AgentSkillsCN

tools

涵盖 init 封装、pack/publish 实用工具以及各类辅助脚本的仓库级工具链。子文件夹详情请参阅 tools-special 与 tools-templates。

SKILL.md
--- frontmatter
name: tools
description: Repository-wide tooling including init wrapper, pack/publish utilities, and all helper scripts. Links to tools-special and tools-templates for subfolder details.

Repository Tools Overview

Use this skill when working with repository-wide tools, understanding tool architecture, or coordinating workflows across multiple tool categories.

Tool categories

The tools/ directory contains all helper scripts and utilities:

Core scripts (tools/)

  1. init.py: Async wrapper for pytextgen with mtime/inode caching

    • Discovers changed .md files (excludes .git, .obsidian, tools)
    • Caches (mtime, inode, text) to skip unchanged files
    • Normalizes newlines to \n before pytextgen processing
    • Passes through pytextgen flags (-C, --no-code-cache, --init-flashcards)
    • Commands: python -m init generate, python -m init clear
  2. convert wiki.py: Wikipedia HTML → Markdown converter

    • Reads HTML from clipboard
    • Normalizes links (relative paths with %20 encoding)
    • Downloads media to archives/Wikimedia Commons/
    • Uses convert wiki.py.names map.json for filename renames
    • Preserves Wikipedia attribution
    • Command: python -m "convert wiki"
  3. pack.py: PageRank-ordered zip bundling

    • Walks Markdown links to build dependency graph
    • Computes PageRank to prioritize important files
    • Creates zip bundle with metadata (ranks, omissions, link closure)
    • Configurable: damping factor, iterations, max files
    • Command: python -m pack -o pack.zip -n 25 --damping-factor 0.5 --page-rank-iterations 100 <paths>
  4. publish.py: Private → public history mirroring via git filter-repo

    • Clones private/.git temporarily
    • Runs git filter-repo with property Private-commit filtering
    • Rewrites commit history to remove sensitive paths
    • Rebases with signing, adds remote to public .git
    • Command: python -m publish --paths-file <file> (with literal:<path> lines)

Subfolder tools

  • tools/special/: Academic LMS converters and course management (see tools-special skill)

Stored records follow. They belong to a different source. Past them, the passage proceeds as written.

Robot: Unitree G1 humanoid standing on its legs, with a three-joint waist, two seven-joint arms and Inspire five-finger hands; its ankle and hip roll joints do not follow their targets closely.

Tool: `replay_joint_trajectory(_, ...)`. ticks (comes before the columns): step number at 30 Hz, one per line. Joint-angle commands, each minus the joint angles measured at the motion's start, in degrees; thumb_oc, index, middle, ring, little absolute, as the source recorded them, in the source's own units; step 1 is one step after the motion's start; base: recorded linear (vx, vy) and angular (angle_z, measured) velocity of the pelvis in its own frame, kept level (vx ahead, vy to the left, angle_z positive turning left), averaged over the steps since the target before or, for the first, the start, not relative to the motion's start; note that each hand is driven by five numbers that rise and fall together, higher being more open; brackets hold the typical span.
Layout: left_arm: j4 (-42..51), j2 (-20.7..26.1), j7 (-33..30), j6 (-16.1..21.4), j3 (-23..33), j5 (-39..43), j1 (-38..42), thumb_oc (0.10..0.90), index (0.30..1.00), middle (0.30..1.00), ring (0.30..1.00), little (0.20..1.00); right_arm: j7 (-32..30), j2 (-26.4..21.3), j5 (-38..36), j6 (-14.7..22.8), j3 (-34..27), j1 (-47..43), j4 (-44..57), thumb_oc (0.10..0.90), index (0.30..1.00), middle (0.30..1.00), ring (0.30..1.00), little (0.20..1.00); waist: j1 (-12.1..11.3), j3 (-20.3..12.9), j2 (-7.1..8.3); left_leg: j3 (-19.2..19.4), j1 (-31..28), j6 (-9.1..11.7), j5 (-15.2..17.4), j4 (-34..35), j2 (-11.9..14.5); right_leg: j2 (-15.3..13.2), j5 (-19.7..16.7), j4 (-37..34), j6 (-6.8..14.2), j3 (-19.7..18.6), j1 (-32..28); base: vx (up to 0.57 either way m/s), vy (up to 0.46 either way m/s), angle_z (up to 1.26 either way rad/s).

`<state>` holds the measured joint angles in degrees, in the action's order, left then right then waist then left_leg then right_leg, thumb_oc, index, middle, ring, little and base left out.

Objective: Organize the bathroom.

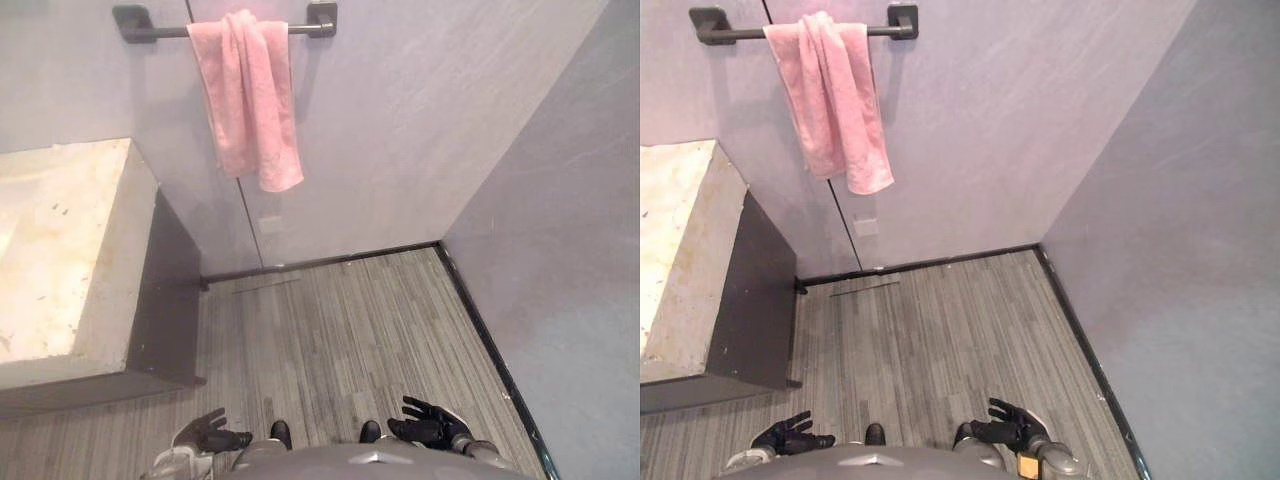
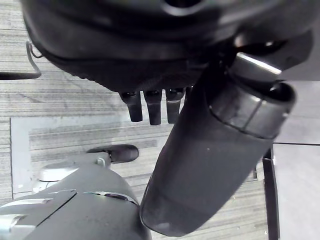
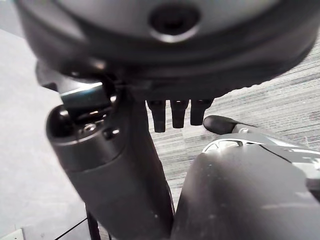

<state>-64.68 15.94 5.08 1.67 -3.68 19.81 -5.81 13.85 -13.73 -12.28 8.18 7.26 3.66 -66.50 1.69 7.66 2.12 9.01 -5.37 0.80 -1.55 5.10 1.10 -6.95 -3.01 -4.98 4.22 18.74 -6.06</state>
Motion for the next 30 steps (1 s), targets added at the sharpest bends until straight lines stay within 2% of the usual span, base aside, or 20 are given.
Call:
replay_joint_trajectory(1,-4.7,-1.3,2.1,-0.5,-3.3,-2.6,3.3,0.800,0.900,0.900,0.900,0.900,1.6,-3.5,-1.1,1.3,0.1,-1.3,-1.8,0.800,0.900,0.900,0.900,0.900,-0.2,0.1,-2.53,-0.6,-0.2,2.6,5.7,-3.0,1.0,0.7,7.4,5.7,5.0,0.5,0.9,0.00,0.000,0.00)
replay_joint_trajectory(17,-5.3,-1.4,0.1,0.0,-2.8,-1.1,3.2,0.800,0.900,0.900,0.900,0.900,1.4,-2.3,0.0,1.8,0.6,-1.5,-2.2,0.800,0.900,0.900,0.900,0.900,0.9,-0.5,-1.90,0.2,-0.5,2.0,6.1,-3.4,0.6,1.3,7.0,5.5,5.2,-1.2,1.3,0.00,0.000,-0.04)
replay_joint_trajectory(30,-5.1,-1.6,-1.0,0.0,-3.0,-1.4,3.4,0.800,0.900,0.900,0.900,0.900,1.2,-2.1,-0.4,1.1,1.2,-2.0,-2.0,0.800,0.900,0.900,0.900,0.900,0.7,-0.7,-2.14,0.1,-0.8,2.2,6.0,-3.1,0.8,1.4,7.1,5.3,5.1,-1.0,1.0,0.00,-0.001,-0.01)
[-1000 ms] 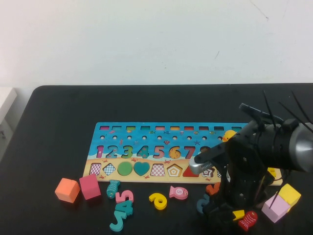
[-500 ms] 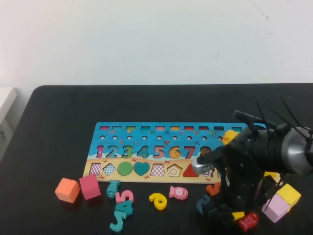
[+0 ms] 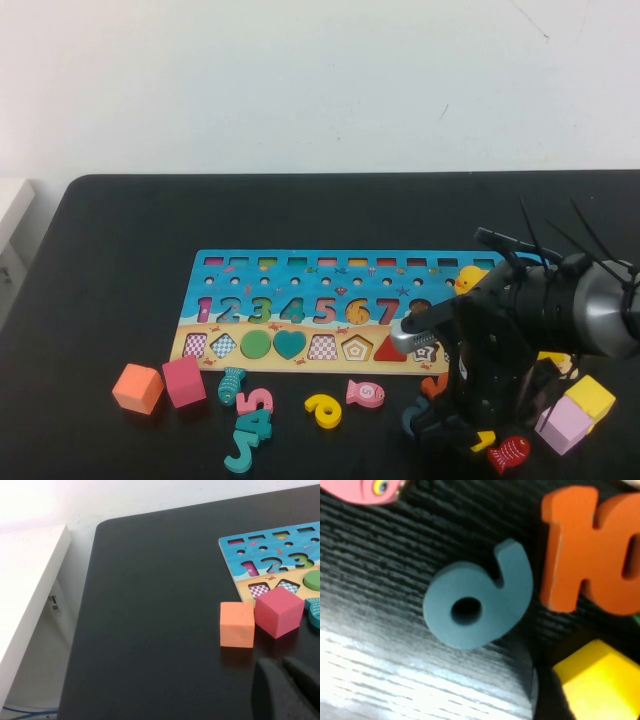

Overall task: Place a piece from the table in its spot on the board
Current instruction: Pick up the "Pentagon", then place the "Pentagon" into the hole of the Pentagon

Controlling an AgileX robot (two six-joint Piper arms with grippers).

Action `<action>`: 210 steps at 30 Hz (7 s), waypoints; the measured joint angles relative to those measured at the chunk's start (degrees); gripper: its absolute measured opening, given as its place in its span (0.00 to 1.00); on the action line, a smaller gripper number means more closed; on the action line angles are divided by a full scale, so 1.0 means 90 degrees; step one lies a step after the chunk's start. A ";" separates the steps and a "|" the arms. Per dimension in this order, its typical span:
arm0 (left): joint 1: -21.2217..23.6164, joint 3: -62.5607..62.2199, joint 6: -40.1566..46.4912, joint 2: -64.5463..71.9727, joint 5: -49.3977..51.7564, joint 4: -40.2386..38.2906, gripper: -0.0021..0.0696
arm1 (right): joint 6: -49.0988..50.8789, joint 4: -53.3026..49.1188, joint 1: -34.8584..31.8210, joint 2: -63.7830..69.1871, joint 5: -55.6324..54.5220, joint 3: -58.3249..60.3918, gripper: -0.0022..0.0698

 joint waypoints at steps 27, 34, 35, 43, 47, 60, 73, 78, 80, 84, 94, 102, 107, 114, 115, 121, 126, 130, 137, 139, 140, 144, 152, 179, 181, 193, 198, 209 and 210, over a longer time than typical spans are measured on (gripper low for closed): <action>0.0000 0.0000 0.0030 0.0000 0.0000 0.0000 0.03 | -0.4504 0.1664 0.0000 0.0326 0.0772 -0.2324 0.55; 0.0000 0.0000 0.0030 0.0000 0.0000 0.0000 0.03 | -0.4575 0.1664 0.0000 0.1452 0.1261 -0.3579 0.55; 0.0000 0.0000 0.0030 0.0000 0.0000 0.0000 0.03 | -0.4575 0.1664 0.0000 0.1553 0.1320 -0.3722 0.55; 0.0000 0.0000 0.0030 0.0000 0.0000 0.0000 0.03 | -0.4717 0.1575 0.0000 0.1743 0.1240 -0.4113 0.55; 0.0000 0.0000 0.0030 0.0000 0.0000 0.0000 0.03 | -0.4765 0.1545 0.0000 0.1824 0.1197 -0.4139 0.55; 0.0000 0.0000 0.0030 0.0000 0.0000 0.0000 0.03 | -0.4780 0.1372 0.0000 0.2039 0.0983 -0.4148 0.55; 0.0000 0.0000 0.0030 0.0000 0.0000 0.0000 0.03 | -0.4780 0.1288 0.0000 0.2039 0.1062 -0.4148 0.68; 0.0000 0.0000 0.0030 0.0000 0.0000 0.0000 0.03 | -0.4780 0.1221 0.0000 0.2039 0.1136 -0.4165 0.74; 0.0000 0.0000 0.0030 0.0000 0.0000 0.0000 0.03 | -0.4768 0.1221 0.0000 0.2039 0.1278 -0.4229 0.74; 0.0000 0.0000 0.0030 0.0000 0.0000 0.0000 0.03 | -0.4768 0.1221 0.0000 0.2039 0.1633 -0.4615 0.74; 0.0000 0.0000 0.0030 0.0000 0.0000 0.0000 0.03 | -0.4757 0.1310 0.0000 0.2039 0.2882 -0.5610 0.47; 0.0000 0.0000 0.0030 0.0000 0.0000 0.0000 0.03 | -0.4580 0.1743 0.0015 0.2054 0.2641 -0.5399 0.06; 0.0000 0.0000 0.0030 0.0000 0.0000 0.0000 0.03 | -0.3635 0.0677 0.0015 0.2086 0.2087 -0.5399 0.06; 0.0000 0.0000 0.0030 0.0000 0.0000 0.0000 0.03 | -0.3400 0.0436 0.0004 0.2413 0.1915 -0.5399 0.06; 0.0000 0.0000 0.0030 0.0000 0.0000 0.0000 0.03 | -0.3395 0.0436 0.0004 0.2454 0.1890 -0.5399 0.06; 0.0000 0.0000 0.0012 0.0000 0.0000 0.0000 0.03 | -0.3370 0.0457 0.0004 0.2589 0.1592 -0.5399 0.06; 0.0000 0.0000 -0.0001 0.0000 0.0000 0.0000 0.03 | -0.3355 0.0586 0.0004 0.2602 0.1538 -0.5399 0.06; 0.0000 0.0000 -0.0001 0.0000 0.0000 0.0000 0.03 | -0.3355 0.0752 0.0004 0.2602 0.1602 -0.5399 0.06; 0.0000 0.0000 -0.0001 0.0000 0.0000 0.0000 0.03 | -0.3450 0.1055 0.0004 0.2613 0.1725 -0.5399 0.06; 0.0000 0.0000 -0.0001 0.0000 0.0000 0.0000 0.03 | -0.3476 0.1059 0.0004 0.2613 0.1725 -0.5399 0.06; 0.0000 0.0000 -0.0001 0.0000 0.0000 0.0000 0.03 | -0.3502 0.1071 0.0004 0.2613 0.1725 -0.5399 0.06; 0.0000 0.0000 -0.0001 0.0000 0.0000 0.0000 0.03 | -0.3693 0.1073 0.0004 0.2613 0.1725 -0.5399 0.06; 0.0000 0.0000 0.0020 0.0000 0.0000 0.0000 0.03 | -0.3776 0.1030 0.0004 0.2174 0.1824 -0.5399 0.06; 0.0000 0.0000 0.0045 0.0000 0.0000 0.0000 0.03 | -0.2944 0.0675 0.0004 0.1634 0.1355 -0.4151 0.06; 0.0000 0.0000 0.0045 0.0000 0.0000 0.0000 0.03 | -0.2855 0.0595 0.0004 0.1681 0.1400 -0.4151 0.06; 0.0000 0.0000 0.0045 0.0000 0.0011 0.0000 0.03 | -0.2788 0.0557 0.0004 0.1950 0.1408 -0.4148 0.06; 0.0000 0.0000 0.0045 0.0000 0.0011 0.0000 0.03 | -0.2788 0.0557 0.0004 0.1954 0.1383 -0.4148 0.06; 0.0000 0.0000 0.0045 0.0000 0.0011 0.0000 0.03 | -0.2754 0.0362 0.0004 0.1966 0.1031 -0.4148 0.06; 0.0000 0.0000 0.0045 0.0000 0.0011 0.0000 0.03 | -0.2701 0.0290 0.0004 0.1936 0.1079 -0.4148 0.06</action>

    • Canvas/HKUST Zinc converters
    • Course catalog fetchers
  • tools/templates/: Note scaffolding and pytextgen templates (see tools-templates skill)

    • new wiki page.py
    • pytextgen generate *.md templates

Submodule tools

  • tools/pytextgen/: Git submodule for content generation library (see pytextgen skill)
  • tools/pyarchivist/: Git submodule for archiving tool (see pyarchivist skill)

When to use this skill

  • Understanding tool relationships and dependencies
  • Coordinating multi-tool workflows (e.g., wiki ingestion → generation → packaging)
  • Troubleshooting tool interactions
  • Planning new tool development or refactoring

Common workflows

End-to-end wiki ingestion

  1. Scaffold note: python -m "templates.new wiki page" (tools-templates)
  2. Ingest HTML: python -m "convert wiki" (convert wiki.py)
  3. Generate flashcards: python -m init generate <file> (init.py + pytextgen)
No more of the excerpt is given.